HANA DB takes advantage of the low cost of main memory (RAM), data processing abilities of multi-core processors and the fast data access of solid-state drives relative to traditional hard drives to deliver better performance of analytical and transactional applications. It offers a multi-engine query processing environment which allows it to support both relational data (with both row- and column-oriented physical representations in a hybrid engine) as well as graph and text processing for semi- and unstructured data management within the same system. HANA DB is 100% ACID compliant.[2]

While HANA has been called variously an acronym for HAsso's New Architecture[4] (a reference to SAP founder Hasso Plattner) and High Performance ANalytic Appliance, HANA is a name not an acronym.[5]

History

SAP HANA is the synthesis of three separate products – TREX, P*Time and MaxDB.

  1. TREX (Text Retrieval and Extraction) is a search engine. It began in 1996 as a student project at SAP in collaboration with DFKI. TREX became a standard component in SAP NetWeaver in 2000. In-memory attributes were added in 2002 and columnar data store was added in 2003, both as ways to enhance performance.
  2. In 2005 SAP acquired Menlo Park based Transact in Memory, Inc.[6] With the acquisition came P*Time, an in-memory light-weight online transaction processing (OLTP) RDBMS technology with a row-based data store.
  3. MaxDB (formerly SAP DB), a relational database coming from Nixdorf via Software AG (Adabas D) to SAP, was added to TREX and P*Time to provide persistence and more traditional database features like backup.

In 2008, SAP CTO Vishal Sikka wrote about HANA "...our teams working together with the Hasso Plattner Institute and Stanford University demonstrated how a new application architecture is possible, one that enables real-time complex analytics and aggregation, up to date with every transaction, in a way never thought possible in financial applications".[4] In 2009 a development initiative was launched at SAP to integrate the three technologies above to provide a more comprehensive feature set. The resulting product was named internally and externally as NewDB until the change to HANA DB was finalized in 2011.

SAP HANA is not SAP's first in-memory product. Business Warehouse Accelerator (BWA, formerly termed BIA) was designed to accelerate queries by storing BW infocubes in memory. This was followed in 2009 by Explorer Accelerated where SAP combined the Explorer BI tool with BWA as a tool for performing ad-hoc analyses. Other SAP products using in-memory technology were CRM Segmentation, By Design (for analytics) and Enterprise Search (for role based search on structured and unstructured data). All of these were based on the TREX engine.

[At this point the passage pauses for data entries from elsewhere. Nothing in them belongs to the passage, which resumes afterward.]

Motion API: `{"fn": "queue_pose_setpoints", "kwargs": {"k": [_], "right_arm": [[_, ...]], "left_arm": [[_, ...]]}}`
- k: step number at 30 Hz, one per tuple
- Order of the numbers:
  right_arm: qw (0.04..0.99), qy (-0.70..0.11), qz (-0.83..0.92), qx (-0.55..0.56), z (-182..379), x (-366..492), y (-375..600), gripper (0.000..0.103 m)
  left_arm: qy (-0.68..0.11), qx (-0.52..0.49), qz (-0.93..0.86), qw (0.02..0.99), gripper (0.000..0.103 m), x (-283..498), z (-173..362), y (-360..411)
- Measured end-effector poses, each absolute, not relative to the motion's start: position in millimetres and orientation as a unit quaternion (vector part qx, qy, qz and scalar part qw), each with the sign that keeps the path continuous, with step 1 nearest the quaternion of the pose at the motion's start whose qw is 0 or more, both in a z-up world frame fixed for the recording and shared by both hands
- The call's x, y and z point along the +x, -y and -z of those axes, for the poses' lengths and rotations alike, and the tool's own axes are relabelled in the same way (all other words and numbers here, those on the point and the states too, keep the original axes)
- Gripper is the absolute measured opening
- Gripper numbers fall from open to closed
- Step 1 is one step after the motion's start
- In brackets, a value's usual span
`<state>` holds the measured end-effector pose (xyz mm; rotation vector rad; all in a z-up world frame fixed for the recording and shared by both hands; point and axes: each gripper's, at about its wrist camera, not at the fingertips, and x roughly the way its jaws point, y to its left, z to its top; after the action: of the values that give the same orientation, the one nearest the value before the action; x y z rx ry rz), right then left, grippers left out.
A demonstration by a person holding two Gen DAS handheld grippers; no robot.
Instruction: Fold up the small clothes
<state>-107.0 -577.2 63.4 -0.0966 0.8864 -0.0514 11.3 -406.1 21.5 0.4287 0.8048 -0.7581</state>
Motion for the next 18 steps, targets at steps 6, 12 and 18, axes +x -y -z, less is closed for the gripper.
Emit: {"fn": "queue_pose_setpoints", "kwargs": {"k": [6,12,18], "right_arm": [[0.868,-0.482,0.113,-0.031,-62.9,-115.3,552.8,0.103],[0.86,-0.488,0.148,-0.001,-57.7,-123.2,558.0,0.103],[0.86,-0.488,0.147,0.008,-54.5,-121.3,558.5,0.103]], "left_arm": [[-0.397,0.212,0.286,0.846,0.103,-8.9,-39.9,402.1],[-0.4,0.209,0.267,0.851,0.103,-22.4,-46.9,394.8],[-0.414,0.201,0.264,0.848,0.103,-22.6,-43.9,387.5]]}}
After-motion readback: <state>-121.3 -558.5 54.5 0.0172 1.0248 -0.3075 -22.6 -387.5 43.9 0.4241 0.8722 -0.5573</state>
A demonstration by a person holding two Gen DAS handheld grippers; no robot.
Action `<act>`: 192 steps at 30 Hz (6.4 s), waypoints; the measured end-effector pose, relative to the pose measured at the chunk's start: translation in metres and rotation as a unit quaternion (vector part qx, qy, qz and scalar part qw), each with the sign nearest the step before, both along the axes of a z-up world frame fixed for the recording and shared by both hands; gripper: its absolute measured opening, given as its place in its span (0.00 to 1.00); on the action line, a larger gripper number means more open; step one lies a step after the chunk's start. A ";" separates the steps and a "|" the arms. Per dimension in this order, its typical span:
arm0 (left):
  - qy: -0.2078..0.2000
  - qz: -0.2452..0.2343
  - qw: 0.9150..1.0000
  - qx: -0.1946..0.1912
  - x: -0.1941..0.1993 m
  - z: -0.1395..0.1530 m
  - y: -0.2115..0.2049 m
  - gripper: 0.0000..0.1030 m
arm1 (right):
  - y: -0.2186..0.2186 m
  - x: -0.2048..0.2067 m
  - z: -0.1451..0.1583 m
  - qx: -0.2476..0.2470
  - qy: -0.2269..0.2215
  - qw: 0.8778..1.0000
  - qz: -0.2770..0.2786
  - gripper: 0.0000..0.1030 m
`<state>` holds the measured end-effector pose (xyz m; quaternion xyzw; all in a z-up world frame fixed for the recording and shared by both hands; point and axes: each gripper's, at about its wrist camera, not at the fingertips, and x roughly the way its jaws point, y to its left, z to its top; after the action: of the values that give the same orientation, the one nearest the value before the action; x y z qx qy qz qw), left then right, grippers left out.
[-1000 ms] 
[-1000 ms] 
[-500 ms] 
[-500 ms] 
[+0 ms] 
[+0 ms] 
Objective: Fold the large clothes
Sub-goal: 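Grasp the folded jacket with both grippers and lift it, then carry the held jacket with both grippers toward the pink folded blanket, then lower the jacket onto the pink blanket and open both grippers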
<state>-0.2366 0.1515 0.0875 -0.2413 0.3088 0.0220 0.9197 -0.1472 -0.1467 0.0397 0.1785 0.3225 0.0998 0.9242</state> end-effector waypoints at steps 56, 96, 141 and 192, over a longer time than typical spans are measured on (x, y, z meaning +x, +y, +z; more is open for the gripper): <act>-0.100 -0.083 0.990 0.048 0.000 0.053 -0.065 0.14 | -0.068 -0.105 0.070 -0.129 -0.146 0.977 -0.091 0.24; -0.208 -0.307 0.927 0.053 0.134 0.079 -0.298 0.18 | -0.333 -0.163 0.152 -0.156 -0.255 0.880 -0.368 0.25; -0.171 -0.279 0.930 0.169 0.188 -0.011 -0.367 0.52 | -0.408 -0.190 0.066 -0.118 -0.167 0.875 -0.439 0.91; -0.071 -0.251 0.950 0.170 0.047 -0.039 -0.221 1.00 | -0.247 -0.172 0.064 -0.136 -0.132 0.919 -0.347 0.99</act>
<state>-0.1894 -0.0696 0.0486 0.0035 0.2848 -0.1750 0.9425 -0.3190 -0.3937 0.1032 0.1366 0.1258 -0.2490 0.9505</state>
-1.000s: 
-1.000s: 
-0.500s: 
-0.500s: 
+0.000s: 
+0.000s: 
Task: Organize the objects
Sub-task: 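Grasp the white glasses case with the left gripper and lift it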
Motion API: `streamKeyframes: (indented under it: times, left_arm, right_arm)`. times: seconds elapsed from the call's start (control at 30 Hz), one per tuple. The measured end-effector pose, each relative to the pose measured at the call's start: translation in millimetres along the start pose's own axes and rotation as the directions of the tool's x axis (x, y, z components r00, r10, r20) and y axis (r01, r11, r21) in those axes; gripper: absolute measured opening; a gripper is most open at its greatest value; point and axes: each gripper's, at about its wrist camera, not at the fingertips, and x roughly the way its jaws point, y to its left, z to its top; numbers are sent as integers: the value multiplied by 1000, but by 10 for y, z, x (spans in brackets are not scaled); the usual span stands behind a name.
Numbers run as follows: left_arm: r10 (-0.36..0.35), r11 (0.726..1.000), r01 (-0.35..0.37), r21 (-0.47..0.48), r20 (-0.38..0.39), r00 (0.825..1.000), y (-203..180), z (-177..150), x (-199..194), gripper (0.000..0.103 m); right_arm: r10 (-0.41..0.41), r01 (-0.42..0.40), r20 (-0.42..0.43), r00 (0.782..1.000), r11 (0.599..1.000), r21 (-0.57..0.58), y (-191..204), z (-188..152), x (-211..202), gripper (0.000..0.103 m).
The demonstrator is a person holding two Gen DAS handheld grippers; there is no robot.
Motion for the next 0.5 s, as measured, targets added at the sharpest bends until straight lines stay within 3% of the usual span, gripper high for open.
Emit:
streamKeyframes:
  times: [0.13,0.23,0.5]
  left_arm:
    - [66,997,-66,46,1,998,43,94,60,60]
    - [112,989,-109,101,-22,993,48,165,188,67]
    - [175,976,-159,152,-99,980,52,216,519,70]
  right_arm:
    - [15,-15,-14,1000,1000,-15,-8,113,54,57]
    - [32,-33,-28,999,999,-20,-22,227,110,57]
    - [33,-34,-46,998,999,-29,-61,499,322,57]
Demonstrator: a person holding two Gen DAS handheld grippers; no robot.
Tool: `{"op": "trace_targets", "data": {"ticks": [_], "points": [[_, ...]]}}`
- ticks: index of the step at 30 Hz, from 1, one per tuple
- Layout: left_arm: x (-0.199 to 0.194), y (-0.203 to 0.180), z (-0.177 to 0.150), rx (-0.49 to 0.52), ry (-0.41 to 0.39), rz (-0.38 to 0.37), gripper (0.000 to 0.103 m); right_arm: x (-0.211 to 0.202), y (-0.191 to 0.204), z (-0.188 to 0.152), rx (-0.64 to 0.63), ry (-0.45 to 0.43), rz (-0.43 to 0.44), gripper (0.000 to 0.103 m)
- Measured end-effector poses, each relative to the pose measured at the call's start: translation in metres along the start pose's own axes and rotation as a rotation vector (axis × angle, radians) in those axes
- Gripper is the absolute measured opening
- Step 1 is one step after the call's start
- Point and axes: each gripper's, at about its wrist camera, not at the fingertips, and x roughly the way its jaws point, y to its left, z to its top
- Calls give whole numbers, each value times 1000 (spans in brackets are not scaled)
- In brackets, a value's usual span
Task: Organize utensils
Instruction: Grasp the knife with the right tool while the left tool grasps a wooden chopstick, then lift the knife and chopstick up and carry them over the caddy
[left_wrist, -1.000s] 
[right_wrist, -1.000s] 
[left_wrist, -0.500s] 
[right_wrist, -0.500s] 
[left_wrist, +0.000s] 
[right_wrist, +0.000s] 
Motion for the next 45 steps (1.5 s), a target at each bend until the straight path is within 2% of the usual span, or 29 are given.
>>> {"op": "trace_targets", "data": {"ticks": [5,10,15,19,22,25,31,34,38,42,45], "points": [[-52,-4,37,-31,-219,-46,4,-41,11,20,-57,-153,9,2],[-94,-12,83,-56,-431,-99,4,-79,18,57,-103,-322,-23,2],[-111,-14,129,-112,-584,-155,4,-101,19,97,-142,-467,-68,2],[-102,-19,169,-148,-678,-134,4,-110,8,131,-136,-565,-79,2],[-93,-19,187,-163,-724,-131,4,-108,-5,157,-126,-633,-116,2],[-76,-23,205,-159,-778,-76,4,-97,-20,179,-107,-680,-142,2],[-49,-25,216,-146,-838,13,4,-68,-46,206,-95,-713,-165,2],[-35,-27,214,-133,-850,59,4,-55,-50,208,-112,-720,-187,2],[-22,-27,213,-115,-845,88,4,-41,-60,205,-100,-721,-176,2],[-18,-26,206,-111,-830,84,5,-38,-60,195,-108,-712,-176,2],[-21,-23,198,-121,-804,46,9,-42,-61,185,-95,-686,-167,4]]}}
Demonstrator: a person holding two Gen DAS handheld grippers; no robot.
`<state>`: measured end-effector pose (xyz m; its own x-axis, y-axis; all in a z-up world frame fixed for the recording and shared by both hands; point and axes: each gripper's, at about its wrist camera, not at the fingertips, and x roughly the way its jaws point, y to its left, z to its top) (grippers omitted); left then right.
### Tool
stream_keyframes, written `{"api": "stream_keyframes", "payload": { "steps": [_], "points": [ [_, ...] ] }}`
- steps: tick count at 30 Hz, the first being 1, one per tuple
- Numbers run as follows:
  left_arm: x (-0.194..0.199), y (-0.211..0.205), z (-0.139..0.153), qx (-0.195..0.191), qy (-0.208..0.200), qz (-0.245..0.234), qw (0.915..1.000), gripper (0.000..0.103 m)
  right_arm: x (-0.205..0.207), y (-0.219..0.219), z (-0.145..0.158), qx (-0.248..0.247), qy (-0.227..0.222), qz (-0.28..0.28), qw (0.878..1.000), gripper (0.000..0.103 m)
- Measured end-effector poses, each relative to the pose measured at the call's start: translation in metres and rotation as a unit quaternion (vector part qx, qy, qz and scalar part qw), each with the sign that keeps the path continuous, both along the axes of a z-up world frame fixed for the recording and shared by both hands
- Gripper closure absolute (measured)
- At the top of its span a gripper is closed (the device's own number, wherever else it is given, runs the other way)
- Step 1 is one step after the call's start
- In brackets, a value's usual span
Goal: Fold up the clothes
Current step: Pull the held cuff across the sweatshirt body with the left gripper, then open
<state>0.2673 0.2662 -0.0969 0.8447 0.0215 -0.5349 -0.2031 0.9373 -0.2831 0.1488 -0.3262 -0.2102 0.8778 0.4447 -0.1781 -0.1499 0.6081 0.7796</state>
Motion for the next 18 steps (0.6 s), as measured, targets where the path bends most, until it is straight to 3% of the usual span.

Taking a different approach Advanced Planning and Optimization (APO) used LiveCache for its analytics.

Versions, service packs

SAP co-founder (and Chairman of the SAP Supervisory Board as of 2012) Hasso Plattner advocated a ‘versionless’ system for releases. The support packages to date have been:[1]

  • SP0 – released 20 November 2010; HANA first public release
  • SP1 – released 20 June 2011; HANA general availability (GA); focus is as an operation data mart
  • SP2 – released 27 June 2011; more data mart functions
  • SP3 a.k.a HANA 1.5 – released 7 November 2011); focus is on HANA as the underlying database under Business Warehouse (BW); also named Project Orange
  • SP4 – Q2, 2012; resolved a variety of stability issues and add new features for BW, according to SAP
  • SP5 – Feb, 2013; introduces Extended Application Services (REST driver)[7][8]

Market position

Big data

Big data refers to datasets that exceed the abilities of commonly used tools. While no formal definition based on size exists, these datasets typically reach terabytes (TB), petabytes (PB), or even exabytes in size. SAP has positioned HANA as its solution to big data challenges at the low end of this scale.[9] At launch HANA started with 1TB of RAM supporting up to 5TB of uncompressed data. In late 2011 hardware with 8TB of RAM became available which supported up to 40TB of uncompressed data. SAP owned Sybase IQ with its more mature MapReduce-like functionality has been cited as a potentially better fit for larger datasets.[9][10] By May 2012, HANA was able to run on servers with 100TB main memory powered by IBM. Hasso Plattner claimed that the system was big enough to run 8 largest SAP customers.[11]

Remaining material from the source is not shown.